- ABOUT THIS TASK -
Scan the entries below and extract each line with the word "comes" in it.

- EXERCISE MATERIAL -
BEGIN
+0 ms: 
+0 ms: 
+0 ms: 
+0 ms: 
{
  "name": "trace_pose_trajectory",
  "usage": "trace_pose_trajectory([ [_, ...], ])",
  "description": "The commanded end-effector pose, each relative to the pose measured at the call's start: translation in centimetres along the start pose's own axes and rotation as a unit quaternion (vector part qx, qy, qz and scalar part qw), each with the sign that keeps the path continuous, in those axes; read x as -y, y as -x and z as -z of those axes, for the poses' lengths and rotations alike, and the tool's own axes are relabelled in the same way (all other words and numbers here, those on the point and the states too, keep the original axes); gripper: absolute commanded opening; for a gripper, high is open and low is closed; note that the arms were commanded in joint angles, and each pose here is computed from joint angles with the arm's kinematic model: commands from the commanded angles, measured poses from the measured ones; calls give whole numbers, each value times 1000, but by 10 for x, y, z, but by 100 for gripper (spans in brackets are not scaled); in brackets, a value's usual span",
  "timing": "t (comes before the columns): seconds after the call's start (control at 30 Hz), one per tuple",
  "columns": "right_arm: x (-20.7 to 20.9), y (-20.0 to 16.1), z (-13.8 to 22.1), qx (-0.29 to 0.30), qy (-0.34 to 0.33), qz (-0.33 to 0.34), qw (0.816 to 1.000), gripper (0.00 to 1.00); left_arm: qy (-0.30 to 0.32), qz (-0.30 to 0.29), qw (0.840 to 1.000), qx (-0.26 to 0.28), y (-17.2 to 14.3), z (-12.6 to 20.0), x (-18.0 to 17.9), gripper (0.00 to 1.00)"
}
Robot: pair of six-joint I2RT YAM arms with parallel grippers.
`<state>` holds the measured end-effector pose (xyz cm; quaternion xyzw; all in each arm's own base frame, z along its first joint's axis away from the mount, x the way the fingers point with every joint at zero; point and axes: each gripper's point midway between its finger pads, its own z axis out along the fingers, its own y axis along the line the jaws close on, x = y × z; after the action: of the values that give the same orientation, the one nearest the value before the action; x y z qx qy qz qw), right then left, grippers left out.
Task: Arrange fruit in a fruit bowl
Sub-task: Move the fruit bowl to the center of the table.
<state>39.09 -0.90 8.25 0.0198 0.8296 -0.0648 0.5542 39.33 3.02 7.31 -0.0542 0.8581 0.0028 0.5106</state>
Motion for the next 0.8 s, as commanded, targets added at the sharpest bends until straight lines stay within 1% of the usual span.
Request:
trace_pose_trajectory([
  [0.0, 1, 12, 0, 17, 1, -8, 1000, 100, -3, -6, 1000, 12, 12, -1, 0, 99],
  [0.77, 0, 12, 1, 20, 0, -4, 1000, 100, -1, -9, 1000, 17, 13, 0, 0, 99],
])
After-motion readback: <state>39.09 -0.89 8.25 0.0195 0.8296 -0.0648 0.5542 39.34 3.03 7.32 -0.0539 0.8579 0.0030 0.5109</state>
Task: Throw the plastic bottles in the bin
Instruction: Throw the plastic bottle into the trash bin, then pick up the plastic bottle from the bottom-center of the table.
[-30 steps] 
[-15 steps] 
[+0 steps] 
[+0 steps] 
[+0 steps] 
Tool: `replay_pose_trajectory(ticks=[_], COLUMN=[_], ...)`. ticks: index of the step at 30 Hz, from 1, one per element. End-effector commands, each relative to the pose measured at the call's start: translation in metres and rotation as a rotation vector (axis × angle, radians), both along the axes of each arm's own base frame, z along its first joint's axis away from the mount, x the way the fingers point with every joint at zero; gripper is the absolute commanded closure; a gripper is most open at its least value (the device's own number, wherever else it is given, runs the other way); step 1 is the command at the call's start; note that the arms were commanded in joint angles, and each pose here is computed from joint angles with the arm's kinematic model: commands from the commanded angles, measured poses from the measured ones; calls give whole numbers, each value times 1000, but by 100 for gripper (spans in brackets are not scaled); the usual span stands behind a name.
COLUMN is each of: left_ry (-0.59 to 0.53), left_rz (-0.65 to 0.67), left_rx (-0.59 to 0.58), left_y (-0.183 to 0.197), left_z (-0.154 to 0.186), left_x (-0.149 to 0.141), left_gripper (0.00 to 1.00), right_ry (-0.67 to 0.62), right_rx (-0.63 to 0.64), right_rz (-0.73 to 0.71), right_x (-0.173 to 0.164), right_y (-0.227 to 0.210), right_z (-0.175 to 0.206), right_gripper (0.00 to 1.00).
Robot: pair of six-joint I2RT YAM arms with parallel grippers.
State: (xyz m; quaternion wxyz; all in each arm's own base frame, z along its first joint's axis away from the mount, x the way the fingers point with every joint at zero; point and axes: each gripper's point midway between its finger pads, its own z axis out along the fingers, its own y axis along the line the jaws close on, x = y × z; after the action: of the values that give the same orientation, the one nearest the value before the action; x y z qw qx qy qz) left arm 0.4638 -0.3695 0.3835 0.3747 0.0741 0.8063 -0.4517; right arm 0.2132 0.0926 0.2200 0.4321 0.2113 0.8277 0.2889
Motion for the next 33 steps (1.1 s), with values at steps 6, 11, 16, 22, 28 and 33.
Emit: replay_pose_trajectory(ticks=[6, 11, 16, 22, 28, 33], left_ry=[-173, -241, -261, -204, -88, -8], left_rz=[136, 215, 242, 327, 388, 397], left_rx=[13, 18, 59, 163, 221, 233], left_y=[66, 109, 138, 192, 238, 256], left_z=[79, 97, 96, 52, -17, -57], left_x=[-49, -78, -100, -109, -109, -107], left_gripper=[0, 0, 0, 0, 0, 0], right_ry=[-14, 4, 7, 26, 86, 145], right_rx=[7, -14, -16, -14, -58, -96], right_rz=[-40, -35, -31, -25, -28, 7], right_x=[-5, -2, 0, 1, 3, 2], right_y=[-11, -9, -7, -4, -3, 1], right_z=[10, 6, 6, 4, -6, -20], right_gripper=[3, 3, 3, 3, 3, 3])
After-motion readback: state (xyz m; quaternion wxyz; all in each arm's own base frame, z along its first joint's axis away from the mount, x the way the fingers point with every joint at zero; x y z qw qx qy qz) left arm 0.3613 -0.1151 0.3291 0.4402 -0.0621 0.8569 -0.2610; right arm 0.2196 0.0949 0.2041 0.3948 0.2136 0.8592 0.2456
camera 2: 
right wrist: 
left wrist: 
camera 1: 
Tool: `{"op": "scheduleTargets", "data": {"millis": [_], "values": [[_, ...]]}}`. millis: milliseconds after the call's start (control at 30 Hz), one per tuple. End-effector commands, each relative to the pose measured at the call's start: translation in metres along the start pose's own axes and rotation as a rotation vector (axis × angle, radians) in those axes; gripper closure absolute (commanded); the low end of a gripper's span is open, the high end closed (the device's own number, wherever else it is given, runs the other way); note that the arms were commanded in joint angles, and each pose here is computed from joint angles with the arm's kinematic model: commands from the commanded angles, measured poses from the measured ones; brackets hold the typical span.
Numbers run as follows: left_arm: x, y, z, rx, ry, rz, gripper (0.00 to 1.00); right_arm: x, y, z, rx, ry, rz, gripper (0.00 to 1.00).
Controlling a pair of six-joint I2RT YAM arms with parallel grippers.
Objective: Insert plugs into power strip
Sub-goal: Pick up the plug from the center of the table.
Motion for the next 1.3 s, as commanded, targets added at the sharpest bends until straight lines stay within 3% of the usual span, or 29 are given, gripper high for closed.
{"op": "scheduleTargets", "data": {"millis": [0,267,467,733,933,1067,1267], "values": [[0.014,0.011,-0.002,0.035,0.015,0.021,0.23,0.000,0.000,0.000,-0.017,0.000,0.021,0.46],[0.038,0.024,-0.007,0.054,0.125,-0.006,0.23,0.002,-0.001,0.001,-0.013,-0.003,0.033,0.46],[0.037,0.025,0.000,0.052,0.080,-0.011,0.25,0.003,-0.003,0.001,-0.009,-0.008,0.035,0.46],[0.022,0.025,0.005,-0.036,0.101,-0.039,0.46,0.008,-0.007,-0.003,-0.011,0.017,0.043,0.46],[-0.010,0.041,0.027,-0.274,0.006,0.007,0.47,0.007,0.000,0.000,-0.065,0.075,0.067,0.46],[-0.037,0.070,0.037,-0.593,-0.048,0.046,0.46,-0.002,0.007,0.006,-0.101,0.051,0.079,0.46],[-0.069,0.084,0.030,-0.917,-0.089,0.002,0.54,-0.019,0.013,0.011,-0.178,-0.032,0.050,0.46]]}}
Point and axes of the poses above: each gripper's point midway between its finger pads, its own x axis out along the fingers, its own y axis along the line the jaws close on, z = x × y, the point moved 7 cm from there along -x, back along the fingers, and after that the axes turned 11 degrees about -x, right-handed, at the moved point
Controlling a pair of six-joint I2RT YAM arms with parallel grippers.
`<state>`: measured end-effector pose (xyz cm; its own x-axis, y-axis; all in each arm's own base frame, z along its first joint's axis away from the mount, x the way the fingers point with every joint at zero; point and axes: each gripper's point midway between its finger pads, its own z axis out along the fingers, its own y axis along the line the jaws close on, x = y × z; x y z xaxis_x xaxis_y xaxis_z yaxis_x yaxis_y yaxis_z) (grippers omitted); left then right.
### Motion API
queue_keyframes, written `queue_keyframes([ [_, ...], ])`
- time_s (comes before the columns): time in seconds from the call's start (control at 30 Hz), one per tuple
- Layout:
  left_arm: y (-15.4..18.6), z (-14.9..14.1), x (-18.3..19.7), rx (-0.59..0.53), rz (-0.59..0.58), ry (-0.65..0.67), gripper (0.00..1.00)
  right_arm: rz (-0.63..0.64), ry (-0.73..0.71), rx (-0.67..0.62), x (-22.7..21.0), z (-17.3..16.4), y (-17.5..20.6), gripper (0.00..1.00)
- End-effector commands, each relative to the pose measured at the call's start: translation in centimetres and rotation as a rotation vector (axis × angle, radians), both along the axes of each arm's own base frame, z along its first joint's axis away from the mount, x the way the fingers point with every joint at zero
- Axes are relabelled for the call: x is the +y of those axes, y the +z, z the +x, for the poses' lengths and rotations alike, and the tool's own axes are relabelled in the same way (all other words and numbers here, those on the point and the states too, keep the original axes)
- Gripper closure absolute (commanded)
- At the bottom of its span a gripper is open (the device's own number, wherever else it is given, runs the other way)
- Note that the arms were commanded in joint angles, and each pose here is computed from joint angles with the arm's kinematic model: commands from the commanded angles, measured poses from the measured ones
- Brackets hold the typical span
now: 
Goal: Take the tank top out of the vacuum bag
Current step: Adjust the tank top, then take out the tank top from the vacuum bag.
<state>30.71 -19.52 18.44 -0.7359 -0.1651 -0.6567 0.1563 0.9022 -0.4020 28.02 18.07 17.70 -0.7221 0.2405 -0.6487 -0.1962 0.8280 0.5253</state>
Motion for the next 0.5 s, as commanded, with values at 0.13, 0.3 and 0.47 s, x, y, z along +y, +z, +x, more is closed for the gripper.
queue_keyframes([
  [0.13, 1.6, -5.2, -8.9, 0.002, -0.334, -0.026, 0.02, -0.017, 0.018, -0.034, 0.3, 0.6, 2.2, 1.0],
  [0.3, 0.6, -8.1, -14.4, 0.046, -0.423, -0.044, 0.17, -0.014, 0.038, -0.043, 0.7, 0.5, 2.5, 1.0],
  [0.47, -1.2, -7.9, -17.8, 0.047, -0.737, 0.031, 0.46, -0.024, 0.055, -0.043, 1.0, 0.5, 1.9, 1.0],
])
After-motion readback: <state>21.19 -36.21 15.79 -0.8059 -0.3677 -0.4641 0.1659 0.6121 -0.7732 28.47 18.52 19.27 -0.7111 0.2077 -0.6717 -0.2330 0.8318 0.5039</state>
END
- EXPECTED ANSWER -
  "timing": "t (comes before the columns): seconds after the call's start (control at 30 Hz), one per tuple",
- time_s (comes before the columns): time in seconds from the call's start (control at 30 Hz), one per tuple

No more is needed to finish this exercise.